FIGURE 7. Marginal care home analysis.

FIGURE 7

Marginal care home analysis. The effect on different cost types of different diversion rates: site X only (£s per year). NGO, non-governmental organisation.

FIGURE 8. Marginal care home analysis.

FIGURE 8

Marginal care home analysis. The effect on public and private costs of different diversion rates: site X only (£s per year).

There are several reasons why the overall cost implications of the above analysis are likely to be more complicated. As shown in Chapter 4 (see Table 8), 42.6% of service users on the active social services caseload who lived at home, and were not known to the specialist mental health service, were in one of the nine marginal care home case types. In addition, 39.8% of the site X CMHT caseload who lived at home were similarly in one of the nine case types. Furthermore, another 17% of the active social services sample who lived at home were in one of the five non-marginal (i.e. most appropriately placed in a care home) case types. At any time, there are thus substantial numbers of older people with mental health problems living in the community who are on the verge of care home entry, but who (again based on information from Chapter 4) are unlikely to receive the substantial care packages necessary to maintain them at home. There are also a number of older people living at home for whom care home placement may be a more appropriate option.

Marginal inpatient cases (see Chapter 3, Activity 7.1)

Echoing the approach described above, Tables 35 (all sites) and 36 (site X only) detail the estimated annual aggregate costs of providing enhanced community care packages for the five most marginal inpatient case types compared with those of inpatient admission. These are based on the locally formulated care packages preferred by the experts, and focus solely on costs incurred by mental health and social services. The key variables are the expected number of patients represented by each case type (projected over a 12-month period), the estimated number of inappropriate admissions each individual might experience a year (based on information from the baseline data collection), the anticipated length of inpatient stay (based on the inpatient discharge data collection), and the number of days the intensive community care package might need to be employed (based on information from the practitioner care planning exercise). If it were possible to divert all of these five case types, local agencies might expect savings in the region of £2M. Even focussing only on the three case types which experts concurred were inappropriate (i.e. case types 26, 28a and 31), savings of more than £1.5M might still be achieved.

TABLE 35

TABLE 35

The estimated annual cost differences of diverting the marginal inpatient case types: all sites (£s per year)

TABLE 36

TABLE 36

The estimated annual cost differences of diverting the marginal inpatient case types: site X only (£s per year)

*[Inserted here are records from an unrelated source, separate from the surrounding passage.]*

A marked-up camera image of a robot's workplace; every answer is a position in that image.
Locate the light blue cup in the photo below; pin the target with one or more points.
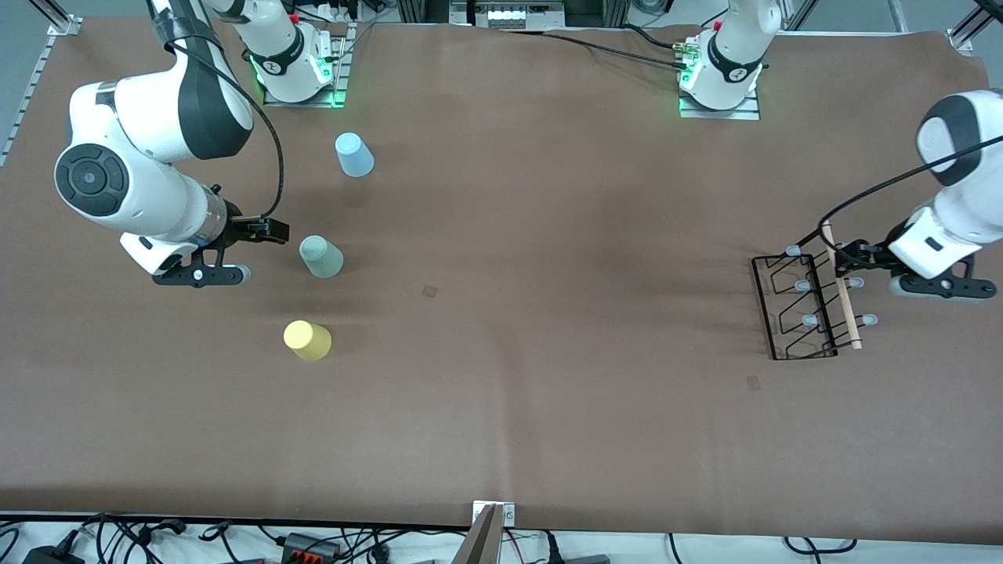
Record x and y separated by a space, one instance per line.
354 157

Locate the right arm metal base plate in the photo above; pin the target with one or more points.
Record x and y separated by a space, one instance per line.
343 55

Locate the perforated metal rail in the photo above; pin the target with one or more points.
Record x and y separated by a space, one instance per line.
33 90

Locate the white power strip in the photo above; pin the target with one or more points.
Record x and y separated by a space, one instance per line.
337 12

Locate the aluminium frame profile with bracket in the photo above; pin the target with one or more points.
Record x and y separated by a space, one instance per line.
64 26
960 41

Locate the pale green cup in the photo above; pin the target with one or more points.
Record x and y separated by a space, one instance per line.
321 258

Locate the black power adapter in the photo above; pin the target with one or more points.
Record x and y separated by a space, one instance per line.
51 556

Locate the aluminium post with bracket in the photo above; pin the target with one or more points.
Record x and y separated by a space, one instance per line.
479 544

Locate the grey flat box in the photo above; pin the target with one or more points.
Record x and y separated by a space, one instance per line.
588 560

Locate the black plug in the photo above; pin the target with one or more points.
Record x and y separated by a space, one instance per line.
552 552

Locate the white connector terminal block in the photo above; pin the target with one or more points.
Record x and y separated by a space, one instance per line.
505 14

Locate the grey frame strut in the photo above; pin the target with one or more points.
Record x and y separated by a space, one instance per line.
899 16

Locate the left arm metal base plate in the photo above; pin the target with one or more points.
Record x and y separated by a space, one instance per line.
721 114

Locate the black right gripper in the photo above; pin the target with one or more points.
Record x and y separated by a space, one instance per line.
238 229

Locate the black orange connector block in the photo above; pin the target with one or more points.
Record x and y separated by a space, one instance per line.
309 547

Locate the yellow cup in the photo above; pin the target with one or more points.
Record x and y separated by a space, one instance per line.
307 341

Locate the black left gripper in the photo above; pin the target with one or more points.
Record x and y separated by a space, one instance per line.
872 253

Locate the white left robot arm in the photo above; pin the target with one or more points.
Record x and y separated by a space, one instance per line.
964 196

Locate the brown table cover sheet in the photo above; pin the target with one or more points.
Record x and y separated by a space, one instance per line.
548 196

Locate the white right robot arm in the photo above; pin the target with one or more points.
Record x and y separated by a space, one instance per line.
157 110

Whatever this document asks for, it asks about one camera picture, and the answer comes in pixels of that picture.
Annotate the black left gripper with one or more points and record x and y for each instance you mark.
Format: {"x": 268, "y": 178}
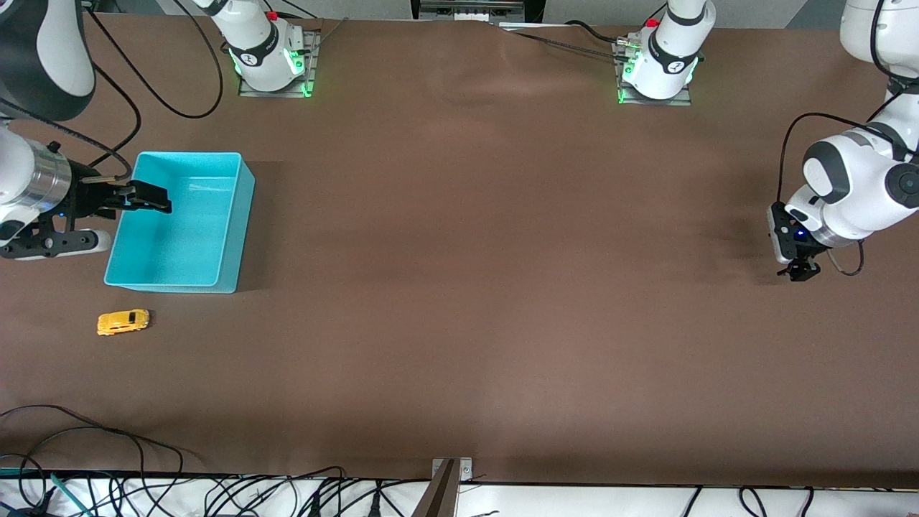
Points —
{"x": 803, "y": 270}

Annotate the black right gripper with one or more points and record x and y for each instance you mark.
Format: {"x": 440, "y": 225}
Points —
{"x": 87, "y": 198}

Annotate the yellow beetle toy car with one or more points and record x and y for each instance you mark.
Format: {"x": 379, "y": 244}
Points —
{"x": 123, "y": 322}

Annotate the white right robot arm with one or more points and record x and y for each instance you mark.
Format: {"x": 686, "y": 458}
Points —
{"x": 251, "y": 43}

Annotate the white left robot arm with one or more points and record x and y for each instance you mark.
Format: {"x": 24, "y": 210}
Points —
{"x": 861, "y": 187}

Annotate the teal plastic storage bin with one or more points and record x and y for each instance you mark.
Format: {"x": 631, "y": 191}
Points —
{"x": 179, "y": 244}

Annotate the black power plug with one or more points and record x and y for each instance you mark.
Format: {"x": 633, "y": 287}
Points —
{"x": 314, "y": 504}
{"x": 375, "y": 504}

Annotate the white power strip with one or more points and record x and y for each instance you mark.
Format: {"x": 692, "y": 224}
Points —
{"x": 467, "y": 11}

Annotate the small metal clamp plate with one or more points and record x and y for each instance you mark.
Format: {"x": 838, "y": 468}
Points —
{"x": 467, "y": 470}

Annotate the grey aluminium bar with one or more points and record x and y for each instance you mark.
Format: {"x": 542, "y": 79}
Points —
{"x": 438, "y": 499}

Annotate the black right camera mount bracket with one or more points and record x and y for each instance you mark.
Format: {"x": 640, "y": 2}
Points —
{"x": 36, "y": 243}

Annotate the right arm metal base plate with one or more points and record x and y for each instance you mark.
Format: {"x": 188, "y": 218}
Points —
{"x": 310, "y": 72}

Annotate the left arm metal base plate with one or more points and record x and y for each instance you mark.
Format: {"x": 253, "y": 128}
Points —
{"x": 683, "y": 100}

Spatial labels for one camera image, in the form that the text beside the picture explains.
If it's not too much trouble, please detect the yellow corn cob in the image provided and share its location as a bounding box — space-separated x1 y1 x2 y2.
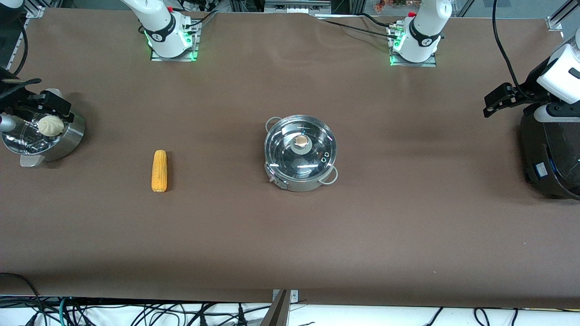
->
151 150 168 192

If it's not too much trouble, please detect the glass pot lid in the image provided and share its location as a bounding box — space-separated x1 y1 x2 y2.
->
265 115 338 182

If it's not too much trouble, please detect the steel steamer pot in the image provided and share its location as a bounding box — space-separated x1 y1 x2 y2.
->
1 88 86 167

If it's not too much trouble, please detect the white steamed bun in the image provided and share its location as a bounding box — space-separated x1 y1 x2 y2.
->
37 115 63 136

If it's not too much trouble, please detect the black round appliance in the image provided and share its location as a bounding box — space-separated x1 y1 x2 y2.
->
519 106 580 200

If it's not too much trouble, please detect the orange decoration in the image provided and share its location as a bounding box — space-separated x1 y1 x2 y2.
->
374 0 411 13

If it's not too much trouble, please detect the grey metal box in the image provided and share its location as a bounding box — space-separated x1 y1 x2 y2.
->
264 0 332 14

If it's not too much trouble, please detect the aluminium frame rail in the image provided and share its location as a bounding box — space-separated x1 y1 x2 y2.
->
553 0 580 28
8 18 29 84

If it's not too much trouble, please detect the steel pot with grey handles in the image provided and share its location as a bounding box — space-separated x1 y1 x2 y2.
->
264 115 339 192

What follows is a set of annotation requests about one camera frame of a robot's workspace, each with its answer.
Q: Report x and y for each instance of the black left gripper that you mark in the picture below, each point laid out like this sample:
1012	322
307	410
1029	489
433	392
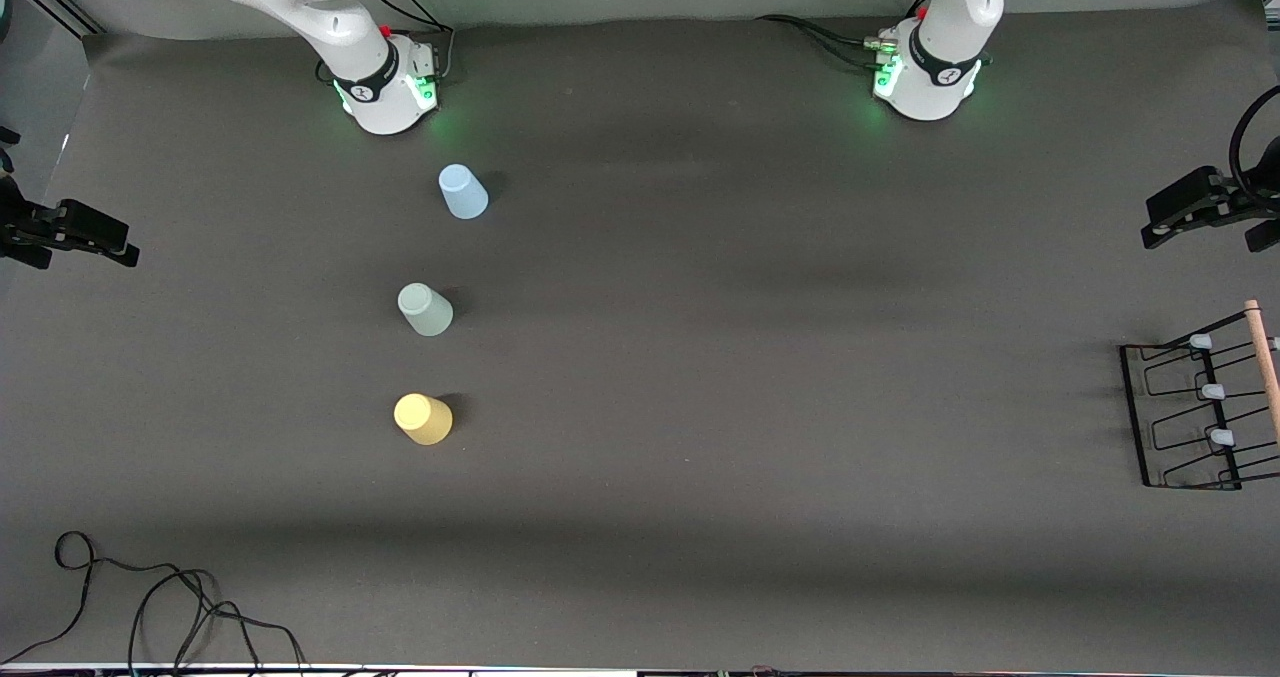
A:
1226	200

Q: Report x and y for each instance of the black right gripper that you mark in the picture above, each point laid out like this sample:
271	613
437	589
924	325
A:
30	223

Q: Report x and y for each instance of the pale green plastic cup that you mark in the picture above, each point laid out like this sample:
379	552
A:
425	310

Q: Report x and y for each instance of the yellow plastic cup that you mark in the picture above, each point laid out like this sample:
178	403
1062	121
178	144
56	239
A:
423	419

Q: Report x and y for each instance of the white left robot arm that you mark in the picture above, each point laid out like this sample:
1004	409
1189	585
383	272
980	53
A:
945	47

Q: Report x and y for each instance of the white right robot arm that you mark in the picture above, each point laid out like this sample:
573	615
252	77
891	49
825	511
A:
340	27

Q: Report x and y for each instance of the light blue plastic cup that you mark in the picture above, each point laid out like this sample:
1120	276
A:
463	193

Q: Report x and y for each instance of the dark grey table mat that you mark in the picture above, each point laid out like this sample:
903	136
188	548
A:
800	557

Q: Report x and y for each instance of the small black bracket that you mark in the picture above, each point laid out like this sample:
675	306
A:
8	136

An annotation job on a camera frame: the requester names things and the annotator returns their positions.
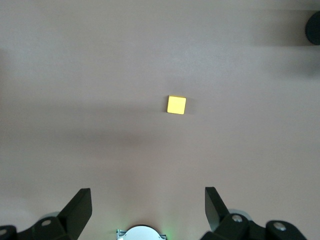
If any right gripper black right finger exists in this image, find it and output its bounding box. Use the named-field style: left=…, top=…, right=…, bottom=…
left=201, top=186, right=309, bottom=240

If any yellow block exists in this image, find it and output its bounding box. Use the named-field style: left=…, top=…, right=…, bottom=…
left=166, top=94, right=187, bottom=115

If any black round object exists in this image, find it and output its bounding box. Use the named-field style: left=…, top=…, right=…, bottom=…
left=305, top=11, right=320, bottom=46

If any brown table cover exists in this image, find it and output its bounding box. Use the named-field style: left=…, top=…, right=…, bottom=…
left=0, top=0, right=320, bottom=240

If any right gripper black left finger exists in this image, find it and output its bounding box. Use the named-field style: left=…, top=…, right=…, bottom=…
left=0, top=187, right=93, bottom=240

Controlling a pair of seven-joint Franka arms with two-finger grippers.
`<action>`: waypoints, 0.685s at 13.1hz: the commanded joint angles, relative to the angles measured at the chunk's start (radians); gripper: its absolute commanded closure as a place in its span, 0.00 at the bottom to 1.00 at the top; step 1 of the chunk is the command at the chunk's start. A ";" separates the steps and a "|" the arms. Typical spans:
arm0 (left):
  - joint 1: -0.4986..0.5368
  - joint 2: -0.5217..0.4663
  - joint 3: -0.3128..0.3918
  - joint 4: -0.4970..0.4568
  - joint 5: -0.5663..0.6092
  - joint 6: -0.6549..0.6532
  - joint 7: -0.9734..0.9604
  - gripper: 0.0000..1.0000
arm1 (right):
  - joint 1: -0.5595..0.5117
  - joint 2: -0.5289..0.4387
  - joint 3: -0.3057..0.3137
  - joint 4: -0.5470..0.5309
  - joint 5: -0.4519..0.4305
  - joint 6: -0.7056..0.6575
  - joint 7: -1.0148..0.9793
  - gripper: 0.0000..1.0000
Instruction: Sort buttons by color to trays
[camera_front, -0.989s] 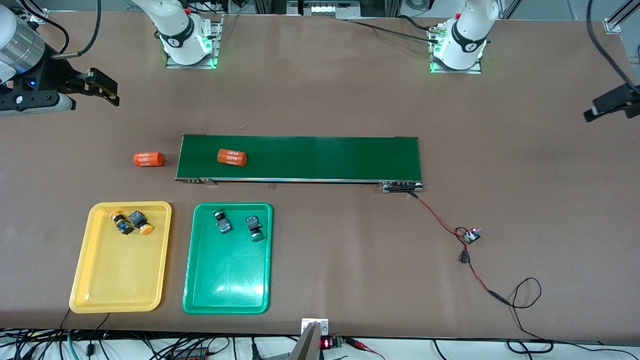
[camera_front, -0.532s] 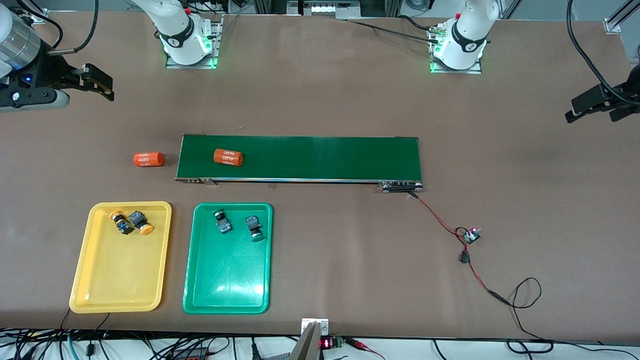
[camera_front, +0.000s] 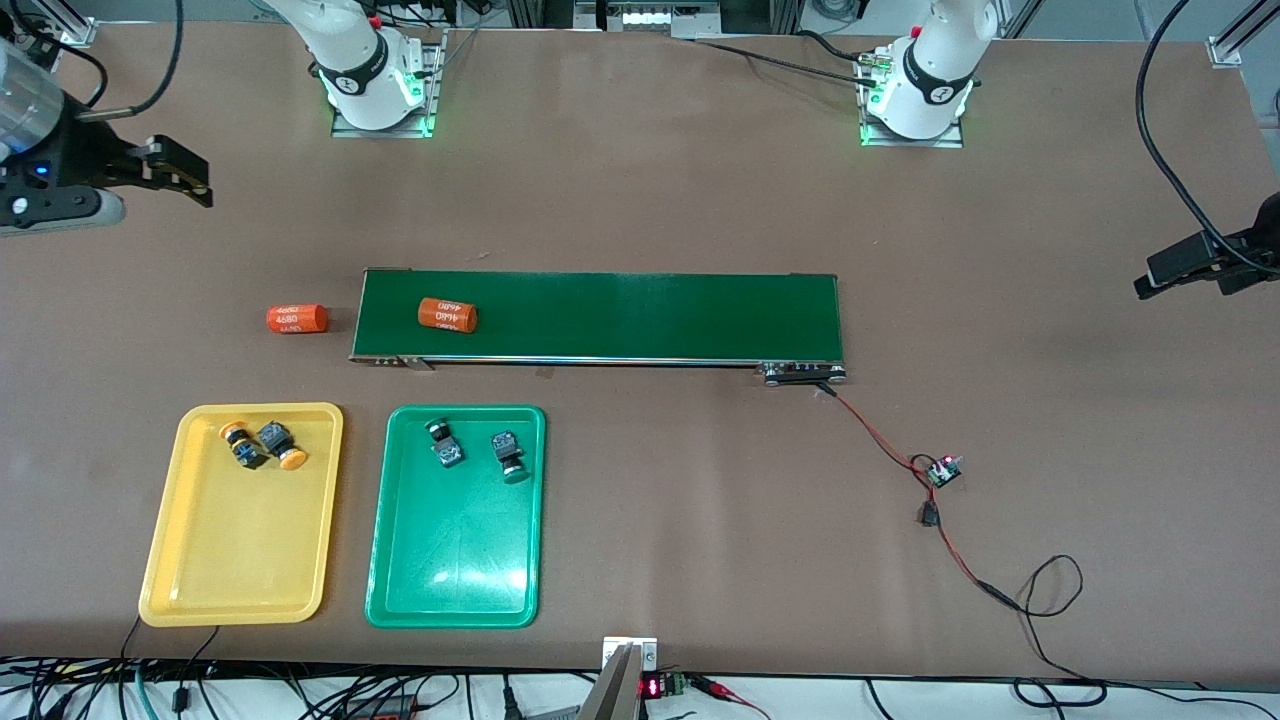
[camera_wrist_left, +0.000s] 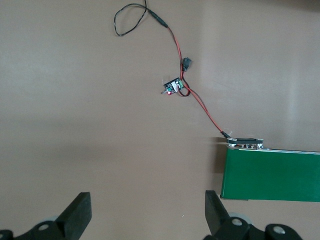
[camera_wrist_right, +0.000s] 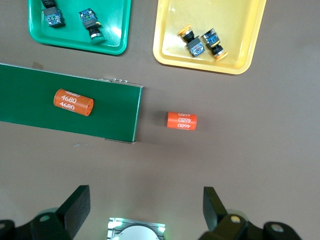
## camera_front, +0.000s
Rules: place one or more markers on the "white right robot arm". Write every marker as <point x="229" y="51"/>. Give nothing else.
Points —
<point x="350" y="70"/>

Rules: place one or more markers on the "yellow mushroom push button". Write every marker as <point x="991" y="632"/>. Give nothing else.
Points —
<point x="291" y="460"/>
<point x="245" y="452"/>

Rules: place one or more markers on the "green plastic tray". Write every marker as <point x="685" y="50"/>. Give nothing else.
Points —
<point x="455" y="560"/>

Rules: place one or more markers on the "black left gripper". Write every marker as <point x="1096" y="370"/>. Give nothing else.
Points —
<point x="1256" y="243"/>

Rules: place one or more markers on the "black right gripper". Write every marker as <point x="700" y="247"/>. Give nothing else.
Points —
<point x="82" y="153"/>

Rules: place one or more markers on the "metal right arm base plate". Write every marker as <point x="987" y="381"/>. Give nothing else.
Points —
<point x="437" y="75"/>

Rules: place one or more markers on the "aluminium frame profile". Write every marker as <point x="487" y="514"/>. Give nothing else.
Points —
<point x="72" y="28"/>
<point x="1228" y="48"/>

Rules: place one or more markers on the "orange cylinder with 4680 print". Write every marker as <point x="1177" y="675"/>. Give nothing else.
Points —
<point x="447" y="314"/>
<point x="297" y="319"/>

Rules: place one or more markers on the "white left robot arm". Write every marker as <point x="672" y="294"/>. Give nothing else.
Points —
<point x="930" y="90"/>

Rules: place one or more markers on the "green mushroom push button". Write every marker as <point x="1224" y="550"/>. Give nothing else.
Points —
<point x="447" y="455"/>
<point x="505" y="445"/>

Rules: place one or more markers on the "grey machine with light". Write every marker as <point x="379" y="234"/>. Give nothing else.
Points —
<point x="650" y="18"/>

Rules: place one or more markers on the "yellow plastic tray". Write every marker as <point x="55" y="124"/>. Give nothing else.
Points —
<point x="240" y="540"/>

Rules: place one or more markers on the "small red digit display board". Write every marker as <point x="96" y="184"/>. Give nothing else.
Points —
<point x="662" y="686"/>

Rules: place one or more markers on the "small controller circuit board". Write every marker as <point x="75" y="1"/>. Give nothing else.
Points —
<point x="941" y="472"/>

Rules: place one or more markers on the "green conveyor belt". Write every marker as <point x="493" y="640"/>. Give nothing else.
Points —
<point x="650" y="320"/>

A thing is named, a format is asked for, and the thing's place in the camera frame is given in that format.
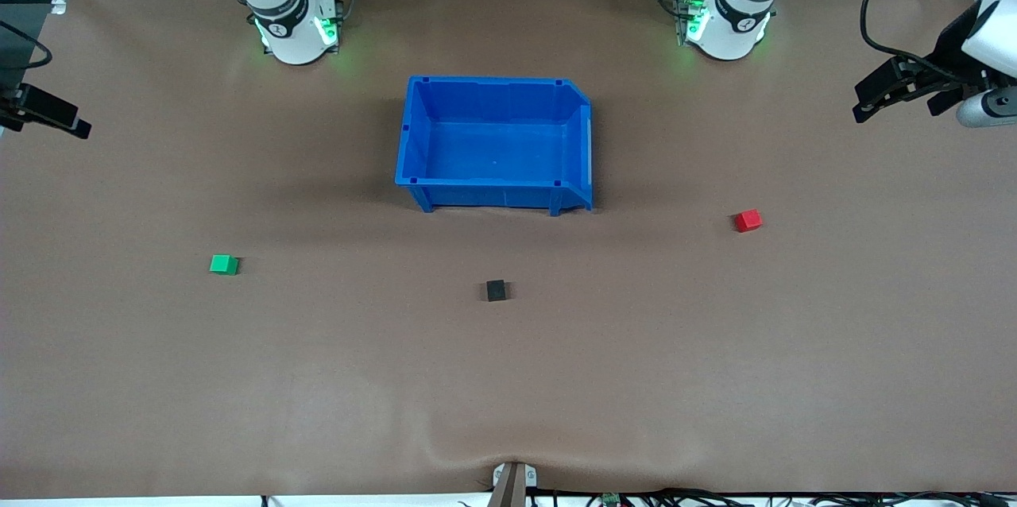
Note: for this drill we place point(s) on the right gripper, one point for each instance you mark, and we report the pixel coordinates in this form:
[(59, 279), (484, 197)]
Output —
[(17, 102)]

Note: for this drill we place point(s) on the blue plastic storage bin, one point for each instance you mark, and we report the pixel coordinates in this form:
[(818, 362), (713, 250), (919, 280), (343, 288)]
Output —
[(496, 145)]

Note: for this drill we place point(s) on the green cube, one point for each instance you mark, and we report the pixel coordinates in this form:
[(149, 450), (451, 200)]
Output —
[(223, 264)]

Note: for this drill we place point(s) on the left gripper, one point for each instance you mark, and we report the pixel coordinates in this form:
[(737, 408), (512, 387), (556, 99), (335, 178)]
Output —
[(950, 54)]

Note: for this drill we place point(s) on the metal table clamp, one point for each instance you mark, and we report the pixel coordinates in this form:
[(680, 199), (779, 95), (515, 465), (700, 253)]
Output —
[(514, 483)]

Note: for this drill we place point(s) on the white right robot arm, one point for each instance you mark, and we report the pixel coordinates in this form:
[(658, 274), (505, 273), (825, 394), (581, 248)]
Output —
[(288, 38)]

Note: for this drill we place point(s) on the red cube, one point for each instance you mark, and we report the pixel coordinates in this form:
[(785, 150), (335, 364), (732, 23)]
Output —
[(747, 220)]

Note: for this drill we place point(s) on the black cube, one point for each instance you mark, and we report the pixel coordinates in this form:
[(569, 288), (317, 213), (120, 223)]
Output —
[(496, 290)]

As with the marginal care home case types, however, it is not realistic to believe that it would be possible to keep all 81 people out of hospital and Figure 9 shows the effect of increasing diversion success rates on the different cost elements. There is, furthermore, a difference between the funds that would accrue to the SSD on diverting people from care homes and those that might be realised by trusts in preventing admissions. If, for example, just one or two care home placements a year were prevented, local authorities might expect to make modest savings. By contrast, the avoidance of a few inpatient admissions would only release very limited resources. Although small reductions in admissions might enable higher quality of care for other patients (e.g. by staff spending more time with each patient), the number of hospital admissions prevented would need to reach a critical mass before fixed costs could be reduced to allow any transfer of monies.

FIGURE 9. Marginal inpatient analysis.

FIGURE 9

Marginal inpatient analysis. The effect on different cost types of different diversion rates: all sites (£s per year).

Taking the implications for site X as an example, if it only proved possible to keep half of the people in case types 5, 10, 26 and 28a at home, the trust would divert just 12 individuals a year, probably below the critical threshold noted earlier. If, however, they were able to divert all cases, potential savings might approach £700,000.

Discussion

Although the BoC approach has often been used to estimate the resource implications of caring for frail older people in alternative settings, the work described here demonstrates its potential to inform service planning for older people with mental health problems, a particularly complex and vulnerable client group. Based on the findings of the systematic literature review (see Chapter 2), the approach was refined to: expand the number of settings considered in the model; investigate the implications of comprehensive costing as opposed to a public expenditure approach; explore the potential for incorporating outcome data; and improve understanding of the factors underpinning the present BoC. In contrast to some other BoC analyses, the study was firmly grounded in the knowledge and experience of local practitioners, older people and carers, ensuring the results would be relevant to local agencies and of practical utility to commissioners and other decision-makers.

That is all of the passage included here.